My Three Heroes

Bursting with pride and gratitude.

It’s great to have a hero. I have three! My heroes are not paper heroes but the real thing—as is, with all faults.

There’s Elizabeth, who captured my heart many years ago. I’m a Del Rio boy, she a more sophisticated citizen of the world. One summer, against my wishes (this was before we were married) she and a friend hitchhiked around Europe all summer. She returned just as sorority rush started, and, because of sorority rules, obeyed silence, totally ignoring me until weeklong rush was over. I was angry, hurt and I never wanted to see her again. We got “pinned” that night, a step before engagement.

When she retired from serving at Viva Bookstore for many years, she lamented she was afraid she would end up lying in bed eating bonbons. Fat chance! This woman, who had no experience in publishing, nor any model to follow, formed a publishing company that publishes beautiful soul-filled books. Her ministry to her authors and through publishing books is awesome.

Another personal hero is Charlie, our older son. He went to Macalester College in Minnesota so he could swim and play water polo, met lovely Sarah and never came back, except to visit. Of all the seven grandsons, Charlie is more like his grandfather. He laughs at his own jokes, like Virgil did. You could not have a more loyal friend than Charlie or Virgil. Charlie has labored tirelessly as a swimming coach and as a high school teacher for 30 plus years, sometimes with three jobs, to provide for his family, just as my father labored selflessly for his family. Charlie’s teaching job is and has been in a “last chance” high school. Two nights a week he teaches in a Minnesota jail.

I have to be more careful in what I say about my third hero, our younger son, Patrick, the shyest, most private member of our family. Patrick is passionate (I wonder where he got that) and cares deeply about the fate of the world—all the world and what and who make up the world. I remember in the ‘80’s Patrick was concerned about the Bomb. He came home one day and told me he was no longer worried. He learned in a physics class matter is not destroyed, only changed in form—solid/liquid/gas. A bomb can’t destroy the earth.
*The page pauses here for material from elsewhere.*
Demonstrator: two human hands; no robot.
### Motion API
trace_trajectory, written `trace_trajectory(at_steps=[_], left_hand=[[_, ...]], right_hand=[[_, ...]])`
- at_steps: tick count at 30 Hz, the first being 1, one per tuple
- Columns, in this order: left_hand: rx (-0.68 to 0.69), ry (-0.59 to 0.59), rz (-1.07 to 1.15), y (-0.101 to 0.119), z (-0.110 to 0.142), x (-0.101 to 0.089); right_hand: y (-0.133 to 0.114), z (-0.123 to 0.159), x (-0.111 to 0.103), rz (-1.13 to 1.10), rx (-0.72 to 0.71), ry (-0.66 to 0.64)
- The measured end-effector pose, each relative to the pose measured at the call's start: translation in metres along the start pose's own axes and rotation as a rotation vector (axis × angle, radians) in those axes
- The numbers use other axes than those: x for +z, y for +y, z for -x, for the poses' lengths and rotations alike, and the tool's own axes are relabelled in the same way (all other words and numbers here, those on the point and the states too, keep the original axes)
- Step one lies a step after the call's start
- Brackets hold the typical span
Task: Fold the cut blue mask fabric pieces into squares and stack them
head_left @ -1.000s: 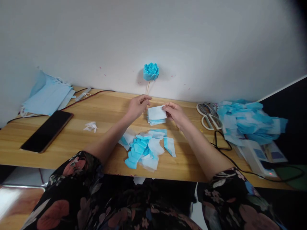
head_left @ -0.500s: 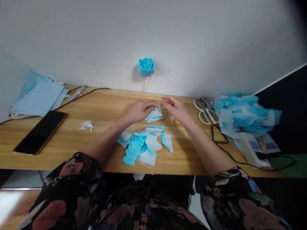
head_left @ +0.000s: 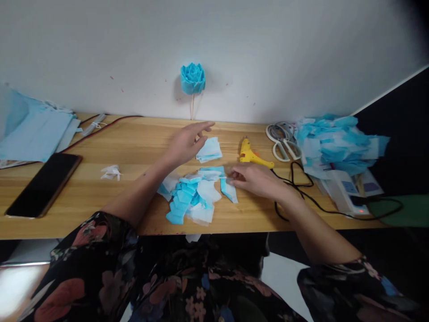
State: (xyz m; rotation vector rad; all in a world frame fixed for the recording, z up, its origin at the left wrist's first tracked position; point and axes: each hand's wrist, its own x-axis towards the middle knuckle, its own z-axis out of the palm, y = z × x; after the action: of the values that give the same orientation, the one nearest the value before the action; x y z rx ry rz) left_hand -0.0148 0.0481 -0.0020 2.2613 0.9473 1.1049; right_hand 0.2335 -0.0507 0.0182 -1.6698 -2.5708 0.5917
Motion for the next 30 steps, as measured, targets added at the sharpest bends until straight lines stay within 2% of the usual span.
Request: trace_trajectory(at_steps=[3,5,7,9,11,15,18,22,24,27,30], left_hand=[[0.003,0.109,0.012,0.003,-0.003,-0.003],[0.006,0.146,0.04,0.006,-0.003,-0.003],[-0.011,0.148,0.105,0.01,-0.003,-0.002],[-0.048,0.122,0.197,0.014,-0.003,-0.001],[-0.084,0.07,0.296,0.019,-0.002,0.0],[-0.13,-0.07,0.47,0.024,-0.001,-0.001],[-0.169,-0.119,0.541,0.021,-0.001,-0.001],[-0.179,-0.132,0.516,0.012,-0.002,0.003],[-0.208,-0.096,0.501,0.009,-0.003,0.004],[-0.272,0.022,0.528,0.01,-0.005,0.004],[-0.323,0.105,0.562,0.013,-0.007,0.002]], right_hand=[[-0.003,0.005,0.004,0.049,-0.028,0.02],[-0.003,0.011,-0.002,0.043,-0.047,-0.003],[0.0,0.016,-0.014,-0.019,0.003,-0.017],[0.002,0.017,-0.029,-0.134,0.032,0.003],[0.002,0.011,-0.041,-0.263,0.001,0.083],[-0.009,-0.016,-0.049,-0.411,-0.068,0.253],[-0.017,-0.041,-0.045,-0.503,-0.118,0.34],[-0.019,-0.071,-0.031,-0.615,-0.136,0.412],[-0.016,-0.082,-0.022,-0.731,-0.149,0.452],[-0.007,-0.09,-0.008,-0.936,-0.116,0.53],[0.001,-0.088,0.002,-1.011,-0.053,0.544]])
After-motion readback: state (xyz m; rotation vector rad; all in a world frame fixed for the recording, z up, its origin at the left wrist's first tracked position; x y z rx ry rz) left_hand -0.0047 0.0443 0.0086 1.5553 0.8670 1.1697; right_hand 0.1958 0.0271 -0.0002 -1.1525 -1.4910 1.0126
Patrick moved to New York City a year or so after graduation from college and has made it on his own as a computer programer, which, in and of itself, is quite an accomplishment.  In many ways, Patrick is a citizen of the world. The world would be fortunate to have more like him. He is generous, lives a simple life with few possessions but a life full of purpose and meaning.

I am the most fortunate of men.  I have had the privilege of living this life for all these years with Elizabeth, Charlie and Patrick.